Watching Tern and his horse plow a small garden was an adventure.  Dad was never home when Tern was plowing our garden, so it was up to Mom to try to keep me away from the action.  One day, after he had plowed our garden with only minimal mayhem, he moved next door to plow.  A large mulberry tree at the edge of that garden proved to be a problem.  The horse had suffered all he could take that day, so he decided to wrap his trace lines, single-tree, reins, plow, and Tern around that mulberry tree.  Apparently, Tern forgot that every woman and child within a half-mile could hear him abusing that horse with language even a horse shouldn’t have to hear.  All the while, Tern’s pipe stayed firmly clinched between his teeth.  It took a while, but Tern and his horse finally got things straightened out and finished the garden project.

In my young life I had learned a few horse names, such as Morgan, palomino, paint, roan, buckskin.  But I had never heard the names Tern called his horse that day.  So I went in the house and asked Mom what a %&#-&$()#% &$#@ .?@$%&– #?%&$! horse was.  To say she was flustered would be an understatement.  She grabbed the nearest thing she could reach, a bar of Lifebuoy soap.  It’s really not that bad.

One year Tern had sold his horse and bought a Shetland pony.  I liked that little horse, but he was not very friendly.  I went down there one day to see him and found a sizable crowd gathered at the barn, standing around and looking down.  It was the Shetland pony lying stiffed-legged, dead on the ground.  Seems the pony found the dry feed barrel in the cow’s stall and ate until he foundered.  Tern said he never liked that pony anyway.
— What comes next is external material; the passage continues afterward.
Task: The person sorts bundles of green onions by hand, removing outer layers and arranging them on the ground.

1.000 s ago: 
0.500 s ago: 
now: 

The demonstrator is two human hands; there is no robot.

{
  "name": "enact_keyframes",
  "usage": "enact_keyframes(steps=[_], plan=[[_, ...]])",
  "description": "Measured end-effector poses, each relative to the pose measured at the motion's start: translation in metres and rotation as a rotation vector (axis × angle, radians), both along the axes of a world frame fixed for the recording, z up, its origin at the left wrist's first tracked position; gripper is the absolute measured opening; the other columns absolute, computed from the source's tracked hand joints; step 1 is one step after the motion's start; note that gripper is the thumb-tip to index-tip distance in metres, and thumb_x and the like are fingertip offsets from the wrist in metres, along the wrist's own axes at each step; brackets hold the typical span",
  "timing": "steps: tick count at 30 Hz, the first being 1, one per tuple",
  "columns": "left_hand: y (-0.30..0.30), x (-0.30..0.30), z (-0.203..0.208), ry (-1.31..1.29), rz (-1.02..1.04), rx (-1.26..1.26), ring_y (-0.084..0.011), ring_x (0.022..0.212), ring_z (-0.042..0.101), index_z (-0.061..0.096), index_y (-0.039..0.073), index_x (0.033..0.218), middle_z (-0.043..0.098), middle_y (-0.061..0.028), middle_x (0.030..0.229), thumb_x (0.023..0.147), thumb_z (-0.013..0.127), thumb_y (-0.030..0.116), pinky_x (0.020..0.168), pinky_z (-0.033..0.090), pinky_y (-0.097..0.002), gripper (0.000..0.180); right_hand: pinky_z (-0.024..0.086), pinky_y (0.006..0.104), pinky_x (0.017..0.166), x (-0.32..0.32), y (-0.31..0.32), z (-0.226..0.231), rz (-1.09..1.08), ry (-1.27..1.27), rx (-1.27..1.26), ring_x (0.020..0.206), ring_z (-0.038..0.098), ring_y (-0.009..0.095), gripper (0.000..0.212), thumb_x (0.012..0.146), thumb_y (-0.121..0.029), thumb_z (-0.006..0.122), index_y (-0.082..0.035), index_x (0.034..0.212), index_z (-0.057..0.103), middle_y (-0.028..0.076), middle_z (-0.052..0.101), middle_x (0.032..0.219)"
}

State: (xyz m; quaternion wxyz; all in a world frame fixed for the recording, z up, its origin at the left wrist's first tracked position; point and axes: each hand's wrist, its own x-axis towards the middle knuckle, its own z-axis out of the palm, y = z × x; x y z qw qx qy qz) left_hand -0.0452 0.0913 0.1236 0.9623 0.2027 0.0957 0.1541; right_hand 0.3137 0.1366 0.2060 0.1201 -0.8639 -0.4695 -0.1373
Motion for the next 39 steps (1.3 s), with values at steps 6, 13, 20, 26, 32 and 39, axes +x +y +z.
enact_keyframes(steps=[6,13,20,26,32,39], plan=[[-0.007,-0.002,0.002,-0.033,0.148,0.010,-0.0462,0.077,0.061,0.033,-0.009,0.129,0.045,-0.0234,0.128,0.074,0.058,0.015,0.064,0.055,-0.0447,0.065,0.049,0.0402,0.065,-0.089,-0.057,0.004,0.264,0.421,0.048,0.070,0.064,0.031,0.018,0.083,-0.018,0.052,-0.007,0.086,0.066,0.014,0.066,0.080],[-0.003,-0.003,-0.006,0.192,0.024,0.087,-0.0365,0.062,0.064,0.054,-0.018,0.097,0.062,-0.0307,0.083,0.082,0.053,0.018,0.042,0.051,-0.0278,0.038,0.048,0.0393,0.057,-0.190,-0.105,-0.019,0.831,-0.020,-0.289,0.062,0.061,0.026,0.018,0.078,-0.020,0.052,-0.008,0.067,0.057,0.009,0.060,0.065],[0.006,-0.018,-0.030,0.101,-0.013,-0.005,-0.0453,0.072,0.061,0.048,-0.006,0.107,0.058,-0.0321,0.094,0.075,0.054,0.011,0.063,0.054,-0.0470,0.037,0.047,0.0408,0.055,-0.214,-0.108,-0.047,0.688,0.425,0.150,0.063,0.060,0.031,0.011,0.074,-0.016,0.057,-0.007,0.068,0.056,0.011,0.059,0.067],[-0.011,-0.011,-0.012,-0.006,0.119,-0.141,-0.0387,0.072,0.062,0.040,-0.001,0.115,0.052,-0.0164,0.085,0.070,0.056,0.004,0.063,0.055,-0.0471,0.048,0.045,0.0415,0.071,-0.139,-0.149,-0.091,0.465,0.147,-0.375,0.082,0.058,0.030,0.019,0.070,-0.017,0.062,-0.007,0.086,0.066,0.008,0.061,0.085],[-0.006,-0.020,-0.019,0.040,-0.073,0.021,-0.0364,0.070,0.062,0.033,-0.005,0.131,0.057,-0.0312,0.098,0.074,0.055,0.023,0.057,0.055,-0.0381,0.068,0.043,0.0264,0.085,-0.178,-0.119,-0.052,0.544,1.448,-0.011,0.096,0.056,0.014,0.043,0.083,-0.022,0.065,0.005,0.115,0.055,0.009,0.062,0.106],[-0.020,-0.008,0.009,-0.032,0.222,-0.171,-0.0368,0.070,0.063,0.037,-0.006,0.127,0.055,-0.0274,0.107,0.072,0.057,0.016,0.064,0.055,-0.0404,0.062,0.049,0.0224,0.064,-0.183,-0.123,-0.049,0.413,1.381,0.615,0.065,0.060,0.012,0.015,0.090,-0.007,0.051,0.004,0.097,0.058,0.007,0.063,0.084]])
On one of my visits to their house one day, I noticed something looked different from the road.  It was the screen door hanging loose on one hinge, and the screen was torn into shreds  When I got in the house Tern had both of his arms in bandages.  Seems they had been coon hunting that night and killed a momma coon that had a young one.  Tern thought he would keep the baby coon and make it into a pet.  They had wrapped the unruly baby up in a jacket for the trip home.  When they got in the house, Tern was holding the jacket with the young coon inside. Despite a valiant effort to hold him, the youngster escaped the jacket, ripped up both of Terns arms, ran to the screen door to get out and proceeded to shred it like paper.  The coon got through the door and ran across the road toward the woods.  Tern said the dogs would probably tree it someday soon.

The episode which almost perfectly describes Tern and his boys happened one night while they were at the river running a trot line.  The boys told me the story.  Fishing had been slow, but they did hook a large, soft-shell turtle.  He would barely fit into the boil pot in the backyard.  These critters are usually pretty aggressive, especially when they’re trapped in a small boat.  So, that’s why they always carried their big Colt 45 revolver just for cases like this.  A single shot through that turtle, and he had been subdued.  Only trouble was, he was lying in the boat.  I looked into the boat and verified the half inch hole in the bottom.  With luck their little outboard motor got them to the bank of the White River before it sank.

The stories could go on, but I’ll close with this.  Sometime around 1960-61 Tern developed a cancer in his jaw which spread to the left side of his face.  It started where he carried his ever-present pipe in his teeth.  Within a few months his face was decimated with cancer.  He refused to see anyone, and he became confined to a bed in his home.  His good friends, my Mom and Dad, visited him a few times in his closing months to pray with him.  We do not know if he ever prayed the sinner’s prayer, or if he did and just wouldn’t talk about it.  That would be Tern’s way, but we can only hope.